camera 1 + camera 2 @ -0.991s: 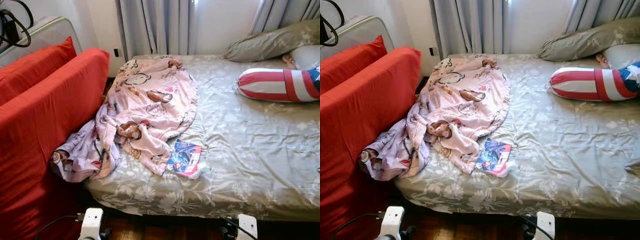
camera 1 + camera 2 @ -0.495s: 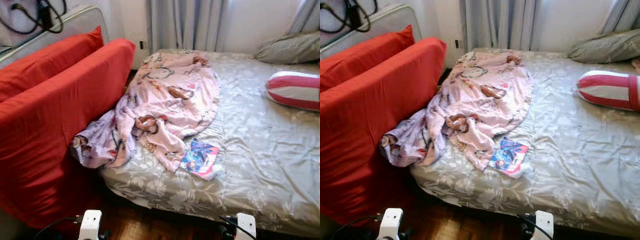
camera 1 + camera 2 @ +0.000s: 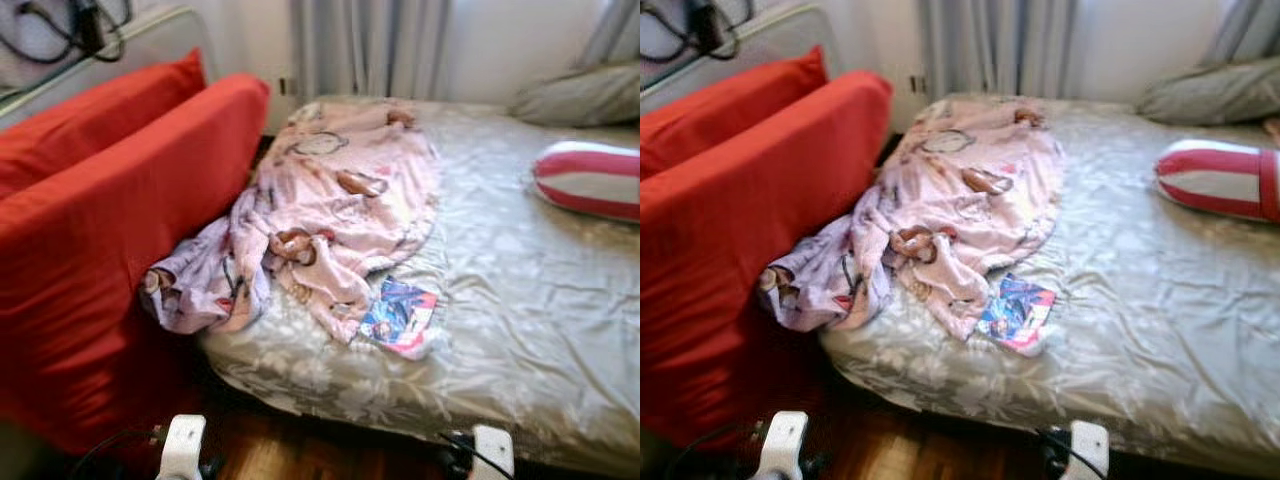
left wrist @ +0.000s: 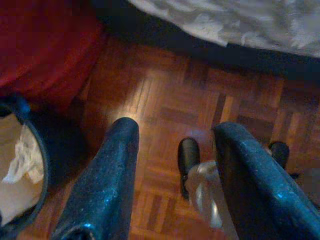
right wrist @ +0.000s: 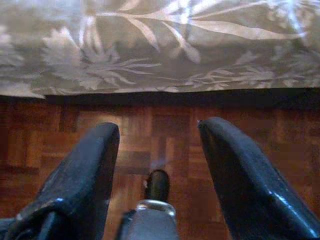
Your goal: Clean up the room
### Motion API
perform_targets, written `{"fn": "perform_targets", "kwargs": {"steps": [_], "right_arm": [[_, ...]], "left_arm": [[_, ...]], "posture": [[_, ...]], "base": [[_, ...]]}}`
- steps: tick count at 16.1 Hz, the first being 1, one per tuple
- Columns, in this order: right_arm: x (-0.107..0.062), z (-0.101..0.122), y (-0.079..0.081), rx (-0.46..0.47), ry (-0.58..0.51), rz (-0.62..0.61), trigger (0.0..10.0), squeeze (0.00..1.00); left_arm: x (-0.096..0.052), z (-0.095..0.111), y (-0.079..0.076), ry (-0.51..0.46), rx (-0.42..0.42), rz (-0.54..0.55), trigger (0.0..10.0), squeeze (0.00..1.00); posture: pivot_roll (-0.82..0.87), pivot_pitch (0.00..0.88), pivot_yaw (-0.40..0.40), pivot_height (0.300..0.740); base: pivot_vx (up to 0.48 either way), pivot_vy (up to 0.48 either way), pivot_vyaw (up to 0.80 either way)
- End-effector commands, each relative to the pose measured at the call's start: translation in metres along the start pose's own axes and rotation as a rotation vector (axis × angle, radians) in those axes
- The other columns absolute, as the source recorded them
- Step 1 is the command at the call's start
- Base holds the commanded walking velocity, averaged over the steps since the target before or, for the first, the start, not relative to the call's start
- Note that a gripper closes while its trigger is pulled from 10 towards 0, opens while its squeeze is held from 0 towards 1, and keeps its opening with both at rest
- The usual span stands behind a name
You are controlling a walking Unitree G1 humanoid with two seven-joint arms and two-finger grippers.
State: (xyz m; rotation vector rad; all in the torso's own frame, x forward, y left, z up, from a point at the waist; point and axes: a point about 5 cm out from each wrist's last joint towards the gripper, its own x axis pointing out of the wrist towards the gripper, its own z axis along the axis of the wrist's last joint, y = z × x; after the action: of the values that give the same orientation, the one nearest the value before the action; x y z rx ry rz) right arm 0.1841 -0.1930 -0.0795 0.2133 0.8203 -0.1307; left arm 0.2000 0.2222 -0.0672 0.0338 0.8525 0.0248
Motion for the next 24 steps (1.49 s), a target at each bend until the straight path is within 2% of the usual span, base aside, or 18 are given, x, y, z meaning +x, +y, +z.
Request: {"fn": "perform_targets", "kwargs": {"steps": [1,5,10,18,20,24], "right_arm": [[-0.002,-0.004,-0.003,0.011,0.008,-0.007,10.0,0.00],[-0.001,-0.003,-0.003,-0.017,0.012,-0.010,10.0,0.00],[-0.002,-0.004,-0.003,-0.033,0.017,-0.003,10.0,0.00],[-0.001,-0.001,-0.005,-0.002,0.000,-0.014,10.0,0.00],[-0.001,0.001,-0.006,-0.001,-0.013,-0.023,10.0,0.00],[0.004,0.031,-0.004,0.011,-0.145,-0.024,10.0,0.00]], "left_arm": [[0.000,0.001,0.001,-0.005,-0.015,0.005,10.0,0.00],[0.000,0.002,0.001,-0.007,-0.016,0.002,10.0,0.00],[0.001,0.002,-0.001,-0.013,-0.027,-0.001,10.0,0.00],[0.001,0.003,-0.003,-0.020,-0.021,-0.005,10.0,0.00],[0.002,0.010,-0.005,-0.047,-0.022,-0.021,10.0,0.00],[0.007,0.058,-0.012,-0.250,-0.048,-0.061,10.0,0.00]], "posture": [[0.00,0.054,-0.007,0.740],[0.00,0.053,-0.008,0.740],[-0.01,0.055,-0.014,0.740],[-0.01,0.055,-0.018,0.740],[-0.01,0.056,-0.018,0.740],[0.00,0.057,-0.015,0.740]], "base": [[0.000,0.000,0.00],[0.000,0.000,0.00],[0.279,0.000,0.80],[0.211,0.000,0.00],[0.000,0.000,0.00],[0.000,0.000,0.00]]}}
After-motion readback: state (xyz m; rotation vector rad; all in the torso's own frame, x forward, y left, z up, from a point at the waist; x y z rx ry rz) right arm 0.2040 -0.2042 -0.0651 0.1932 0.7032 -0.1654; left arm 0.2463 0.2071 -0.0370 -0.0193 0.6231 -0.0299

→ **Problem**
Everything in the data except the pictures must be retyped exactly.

→ **Exercise result**
camera 1 + camera 2 @ -0.991s: 
camera 1 + camera 2 @ -0.495s: 
camera 1 + camera 2 @ +0.000s: 
left wrist @ +0.000s: 
right wrist @ +0.000s: 
Your goal: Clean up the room
### Motion API
perform_targets, written `{"fn": "perform_targets", "kwargs": {"steps": [_], "right_arm": [[_, ...]], "left_arm": [[_, ...]], "posture": [[_, ...]], "base": [[_, ...]]}}`
- steps: tick count at 16.1 Hz, the first being 1, one per tuple
- Columns, in this order: right_arm: x (-0.107..0.062), z (-0.101..0.122), y (-0.079..0.081), rx (-0.46..0.47), ry (-0.58..0.51), rz (-0.62..0.61), trigger (0.0..10.0), squeeze (0.00..1.00); left_arm: x (-0.096..0.052), z (-0.095..0.111), y (-0.079..0.076), ry (-0.51..0.46), rx (-0.42..0.42), rz (-0.54..0.55), trigger (0.0..10.0), squeeze (0.00..1.00); posture: pivot_roll (-0.82..0.87), pivot_pitch (0.00..0.88), pivot_yaw (-0.40..0.40), pivot_height (0.300..0.740); base: pivot_vx (up to 0.48 either way), pivot_vy (up to 0.48 either way), pivot_vyaw (up to 0.80 either way)
- End-effector commands, each relative to the pose measured at the call's start: translation in metres along the start pose's own axes and rotation as a rotation vector (axis × angle, radians) in those axes
- The other columns absolute, as the source recorded them
- Step 1 is the command at the call's start
- Base holds the commanded walking velocity, averaged over the steps since the target before or, for the first, the start, not relative to the call's start
- Note that a gripper closes while its trigger is pulled from 10 towards 0, opens while its squeeze is held from 0 towards 1, and keeps its opening with both at rest
- The usual span stands behind a name
You are controlling a walking Unitree G1 humanoid with two seven-joint arms and two-finger grippers.
State: (xyz m; rotation vector rad; all in the torso's own frame, x forward, y left, z up, from a point at the waist; point and axes: a point about 5 cm out from each wrist's last joint towards the gripper, its own x axis pointing out of the wrist towards the gripper, its own z axis along the axis of the wrist's last joint, y = z × x; after the action: of the values that give the same orientation, the one nearest the value before the action; x y z rx ry rz) right arm 0.1841 -0.1930 -0.0795 0.2133 0.8203 -0.1307; left arm 0.2000 0.2222 -0.0672 0.0338 0.8525 0.0248
Motion for the next 24 steps (1.49 s), a target at each bend until the straight path is within 2% of the usual span, base aside, or 18 are given, x, y, z meaning +x, +y, +z.
Request: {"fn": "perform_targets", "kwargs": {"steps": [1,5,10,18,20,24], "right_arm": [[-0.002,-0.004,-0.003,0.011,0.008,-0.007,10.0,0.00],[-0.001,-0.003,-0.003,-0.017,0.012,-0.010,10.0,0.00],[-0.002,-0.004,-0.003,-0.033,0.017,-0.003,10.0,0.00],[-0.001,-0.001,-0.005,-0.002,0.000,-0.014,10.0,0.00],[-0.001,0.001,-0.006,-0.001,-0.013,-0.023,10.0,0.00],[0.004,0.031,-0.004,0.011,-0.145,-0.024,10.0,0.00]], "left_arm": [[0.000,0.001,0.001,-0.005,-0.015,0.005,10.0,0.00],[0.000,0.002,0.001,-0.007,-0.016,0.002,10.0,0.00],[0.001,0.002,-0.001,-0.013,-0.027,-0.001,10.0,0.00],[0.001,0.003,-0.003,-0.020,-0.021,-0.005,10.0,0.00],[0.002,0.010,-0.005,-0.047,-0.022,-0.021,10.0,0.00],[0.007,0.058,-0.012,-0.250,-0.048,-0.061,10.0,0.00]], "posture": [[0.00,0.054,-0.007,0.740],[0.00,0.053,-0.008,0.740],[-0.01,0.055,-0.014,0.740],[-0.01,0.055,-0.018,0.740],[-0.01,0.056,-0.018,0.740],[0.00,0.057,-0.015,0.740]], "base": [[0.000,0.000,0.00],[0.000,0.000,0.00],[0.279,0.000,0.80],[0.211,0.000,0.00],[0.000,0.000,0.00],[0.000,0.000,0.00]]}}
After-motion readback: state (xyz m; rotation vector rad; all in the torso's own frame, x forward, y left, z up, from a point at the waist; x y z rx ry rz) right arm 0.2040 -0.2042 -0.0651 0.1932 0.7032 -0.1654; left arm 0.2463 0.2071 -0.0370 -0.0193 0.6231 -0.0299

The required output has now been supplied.